## WHAT YOU NEED TO DO
Filter the material, keeping only lines with the word "left".
━━━ INFORMATION GIVEN
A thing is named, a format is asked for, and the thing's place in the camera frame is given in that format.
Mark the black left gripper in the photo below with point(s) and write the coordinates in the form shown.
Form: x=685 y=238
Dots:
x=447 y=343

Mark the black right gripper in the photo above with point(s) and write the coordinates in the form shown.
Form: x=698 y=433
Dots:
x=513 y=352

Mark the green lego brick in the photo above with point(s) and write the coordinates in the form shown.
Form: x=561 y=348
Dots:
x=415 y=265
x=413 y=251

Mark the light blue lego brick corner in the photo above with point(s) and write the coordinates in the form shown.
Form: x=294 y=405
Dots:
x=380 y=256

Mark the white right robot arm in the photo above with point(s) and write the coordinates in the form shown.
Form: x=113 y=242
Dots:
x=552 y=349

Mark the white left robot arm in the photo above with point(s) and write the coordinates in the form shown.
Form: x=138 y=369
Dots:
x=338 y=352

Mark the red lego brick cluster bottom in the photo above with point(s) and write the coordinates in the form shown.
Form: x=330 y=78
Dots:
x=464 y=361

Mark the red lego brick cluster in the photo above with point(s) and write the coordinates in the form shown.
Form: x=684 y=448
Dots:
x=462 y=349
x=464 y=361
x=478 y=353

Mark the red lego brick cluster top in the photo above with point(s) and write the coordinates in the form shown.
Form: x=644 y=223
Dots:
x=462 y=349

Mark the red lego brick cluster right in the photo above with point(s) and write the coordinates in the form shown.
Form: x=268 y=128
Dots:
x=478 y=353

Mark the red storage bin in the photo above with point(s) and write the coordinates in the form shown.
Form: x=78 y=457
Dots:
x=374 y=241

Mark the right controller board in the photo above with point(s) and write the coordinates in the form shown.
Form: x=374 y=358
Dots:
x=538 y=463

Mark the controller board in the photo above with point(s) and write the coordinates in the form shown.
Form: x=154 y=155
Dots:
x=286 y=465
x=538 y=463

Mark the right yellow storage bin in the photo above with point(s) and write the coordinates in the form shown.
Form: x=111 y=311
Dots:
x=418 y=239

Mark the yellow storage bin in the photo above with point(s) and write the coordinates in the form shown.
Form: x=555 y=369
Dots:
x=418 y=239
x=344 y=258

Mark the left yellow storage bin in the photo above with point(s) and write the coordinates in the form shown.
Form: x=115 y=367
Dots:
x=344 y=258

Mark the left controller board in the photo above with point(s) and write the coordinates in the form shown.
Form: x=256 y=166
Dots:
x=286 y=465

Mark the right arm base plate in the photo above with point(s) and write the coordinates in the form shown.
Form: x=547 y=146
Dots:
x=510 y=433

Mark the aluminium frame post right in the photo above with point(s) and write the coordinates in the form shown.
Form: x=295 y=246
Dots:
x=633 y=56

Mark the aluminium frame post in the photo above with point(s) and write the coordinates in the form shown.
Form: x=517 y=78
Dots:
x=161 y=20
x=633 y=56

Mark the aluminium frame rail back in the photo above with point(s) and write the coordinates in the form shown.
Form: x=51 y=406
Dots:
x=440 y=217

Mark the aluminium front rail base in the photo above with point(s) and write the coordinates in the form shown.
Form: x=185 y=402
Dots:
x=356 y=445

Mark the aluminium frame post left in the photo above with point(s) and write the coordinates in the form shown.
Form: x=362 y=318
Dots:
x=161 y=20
━━━━━━
━━━ INFORMATION GIVEN
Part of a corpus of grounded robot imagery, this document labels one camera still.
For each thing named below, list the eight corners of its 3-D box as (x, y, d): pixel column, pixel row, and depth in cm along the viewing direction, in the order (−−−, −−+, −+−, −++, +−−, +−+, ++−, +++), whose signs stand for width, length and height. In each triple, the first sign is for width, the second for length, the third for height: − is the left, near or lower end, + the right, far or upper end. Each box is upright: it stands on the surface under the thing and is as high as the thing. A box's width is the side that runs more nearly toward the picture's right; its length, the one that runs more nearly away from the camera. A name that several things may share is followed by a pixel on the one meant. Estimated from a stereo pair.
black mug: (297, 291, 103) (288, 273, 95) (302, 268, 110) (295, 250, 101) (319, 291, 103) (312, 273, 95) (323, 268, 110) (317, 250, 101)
━━━━━━
## EXPECTED ANSWER
Mark the black left gripper in the photo below with point(s) and write the coordinates in the form shown.
Mark the white left robot arm in the photo above with point(s) and write the coordinates in the form shown.
Mark the left yellow storage bin in the photo above with point(s) and write the coordinates in the form shown.
Mark the left controller board in the photo above with point(s) and write the coordinates in the form shown.
Mark the aluminium frame post left in the photo above with point(s) and write the coordinates in the form shown.
For each thing named below, list the eight corners of its 3-D box as (x, y, d): pixel column, pixel row, and depth in cm along the viewing direction, in the order (−−−, −−+, −+−, −++, +−−, +−+, ++−, +++), whose signs stand for width, length and height. In each triple, the first sign is for width, the second for length, the third for height: − is the left, near or lower end, + the right, far or upper end. Each box is upright: it stands on the surface under the thing and is as high as the thing. A box's width is the side that runs more nearly toward the picture's right; its length, the one that runs more nearly away from the camera. A name that several things may share is followed by a pixel on the one meant. Estimated from a stereo pair.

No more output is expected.